Thursday, August 25, 2005

Don't close the military bases

In OpinionJournal today Peggy Noonan comes out strongly against the recommended base closings that are making news. Her thesis: Think dark. Specifically of a grim scenario sometime in the future where the United States is attacked in a devastating way - Noonan imagines simultaneous WMD/dirty bomb strikes in half a dozen cities, crippling cyber attacks and assassinations - where the presence of the military in many different places may make the difference between chaos and survival.

We don't need these bases for sentimental reasons. We don't need them because local congressmen want the jobs and money they provide. We don't need them because we must never change the structure and operations of our defense system. We need them because someday they may very well help us survive as a nation. Seems worth the price, doesn't it?

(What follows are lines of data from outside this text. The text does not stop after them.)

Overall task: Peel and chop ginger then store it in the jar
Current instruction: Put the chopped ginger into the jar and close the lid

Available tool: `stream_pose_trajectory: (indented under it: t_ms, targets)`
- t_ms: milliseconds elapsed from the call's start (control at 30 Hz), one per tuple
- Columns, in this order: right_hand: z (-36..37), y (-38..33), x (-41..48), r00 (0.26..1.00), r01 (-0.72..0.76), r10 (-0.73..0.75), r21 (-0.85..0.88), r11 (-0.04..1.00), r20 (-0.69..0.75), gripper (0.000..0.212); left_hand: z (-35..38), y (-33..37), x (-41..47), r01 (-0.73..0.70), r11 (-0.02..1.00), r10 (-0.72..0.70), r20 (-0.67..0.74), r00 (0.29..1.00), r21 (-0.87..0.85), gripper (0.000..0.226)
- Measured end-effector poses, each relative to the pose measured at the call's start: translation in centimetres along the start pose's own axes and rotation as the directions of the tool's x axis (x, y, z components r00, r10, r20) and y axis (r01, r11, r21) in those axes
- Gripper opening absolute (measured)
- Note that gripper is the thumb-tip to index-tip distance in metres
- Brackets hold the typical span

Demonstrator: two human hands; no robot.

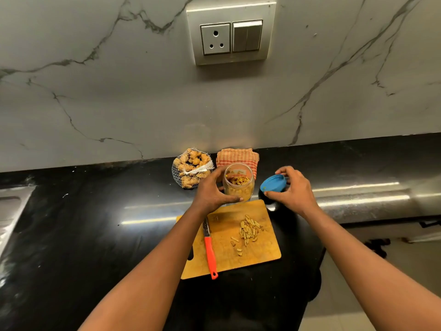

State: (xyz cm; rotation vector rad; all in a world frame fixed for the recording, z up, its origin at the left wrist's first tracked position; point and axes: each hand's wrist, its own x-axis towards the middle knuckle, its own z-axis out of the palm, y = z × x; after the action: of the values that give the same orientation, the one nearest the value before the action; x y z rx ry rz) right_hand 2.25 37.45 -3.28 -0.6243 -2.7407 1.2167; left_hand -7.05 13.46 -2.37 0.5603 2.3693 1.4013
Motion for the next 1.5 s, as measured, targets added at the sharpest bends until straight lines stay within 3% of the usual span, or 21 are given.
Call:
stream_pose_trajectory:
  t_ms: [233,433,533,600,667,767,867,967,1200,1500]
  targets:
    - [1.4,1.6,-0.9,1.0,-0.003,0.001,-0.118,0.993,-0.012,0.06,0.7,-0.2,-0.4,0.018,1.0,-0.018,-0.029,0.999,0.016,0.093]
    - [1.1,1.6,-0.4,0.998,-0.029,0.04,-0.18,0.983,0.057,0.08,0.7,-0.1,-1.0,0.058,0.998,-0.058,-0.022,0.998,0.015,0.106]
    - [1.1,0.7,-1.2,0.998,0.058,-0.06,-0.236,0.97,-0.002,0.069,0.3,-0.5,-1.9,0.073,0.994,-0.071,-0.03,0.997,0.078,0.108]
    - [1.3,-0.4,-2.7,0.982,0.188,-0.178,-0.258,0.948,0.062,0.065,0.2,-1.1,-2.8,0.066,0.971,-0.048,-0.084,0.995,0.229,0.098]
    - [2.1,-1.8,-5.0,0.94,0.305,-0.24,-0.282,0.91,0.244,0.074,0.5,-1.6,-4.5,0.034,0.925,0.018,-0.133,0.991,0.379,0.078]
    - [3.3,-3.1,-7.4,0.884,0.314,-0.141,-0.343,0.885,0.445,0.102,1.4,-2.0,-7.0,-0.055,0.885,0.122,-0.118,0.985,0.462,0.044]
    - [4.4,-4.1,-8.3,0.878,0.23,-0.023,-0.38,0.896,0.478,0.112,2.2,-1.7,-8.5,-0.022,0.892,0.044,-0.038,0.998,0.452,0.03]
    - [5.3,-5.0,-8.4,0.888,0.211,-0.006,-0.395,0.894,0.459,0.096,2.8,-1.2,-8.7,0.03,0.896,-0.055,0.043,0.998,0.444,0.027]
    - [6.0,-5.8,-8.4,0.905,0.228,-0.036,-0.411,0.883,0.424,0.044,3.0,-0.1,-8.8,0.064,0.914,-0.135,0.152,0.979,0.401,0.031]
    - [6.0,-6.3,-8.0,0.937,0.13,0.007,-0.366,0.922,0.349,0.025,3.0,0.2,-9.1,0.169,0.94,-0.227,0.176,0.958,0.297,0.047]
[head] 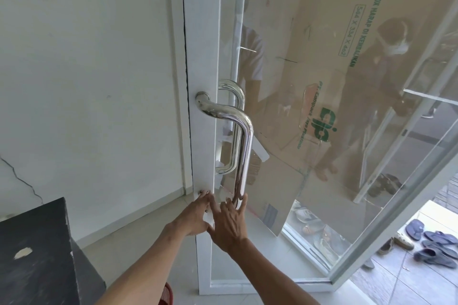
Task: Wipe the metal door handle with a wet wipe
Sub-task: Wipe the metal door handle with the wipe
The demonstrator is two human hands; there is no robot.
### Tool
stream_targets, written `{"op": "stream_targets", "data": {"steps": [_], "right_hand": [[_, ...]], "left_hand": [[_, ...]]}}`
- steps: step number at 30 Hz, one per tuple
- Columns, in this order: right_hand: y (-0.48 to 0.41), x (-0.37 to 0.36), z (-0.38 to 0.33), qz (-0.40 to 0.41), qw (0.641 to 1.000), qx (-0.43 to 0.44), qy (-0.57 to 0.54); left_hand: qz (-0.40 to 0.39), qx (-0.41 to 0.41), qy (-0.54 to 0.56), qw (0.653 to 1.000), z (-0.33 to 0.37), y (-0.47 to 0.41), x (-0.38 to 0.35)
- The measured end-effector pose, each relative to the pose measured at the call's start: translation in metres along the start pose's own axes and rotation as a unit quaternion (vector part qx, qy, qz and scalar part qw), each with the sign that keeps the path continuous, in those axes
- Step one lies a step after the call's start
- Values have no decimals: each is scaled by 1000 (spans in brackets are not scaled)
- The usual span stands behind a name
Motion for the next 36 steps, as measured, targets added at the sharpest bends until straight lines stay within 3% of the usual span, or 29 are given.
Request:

This of course is pure guessing on my part. I can't prove it with data. My gut says that when things turn dark, we will need all the help we can get.


Another reason to have bases well distributed is that it anchors the military in a symbiotic way to the country. A major military base serves as an economic and political anchor for a given area; it's much easier for people to understand what the military does in peacetime and wartime if, well, the military is part of their everyday lives. In that way the intangible benefits of many bases in many states is better for the body politic than to have fewer perhaps more efficient 'super' bases.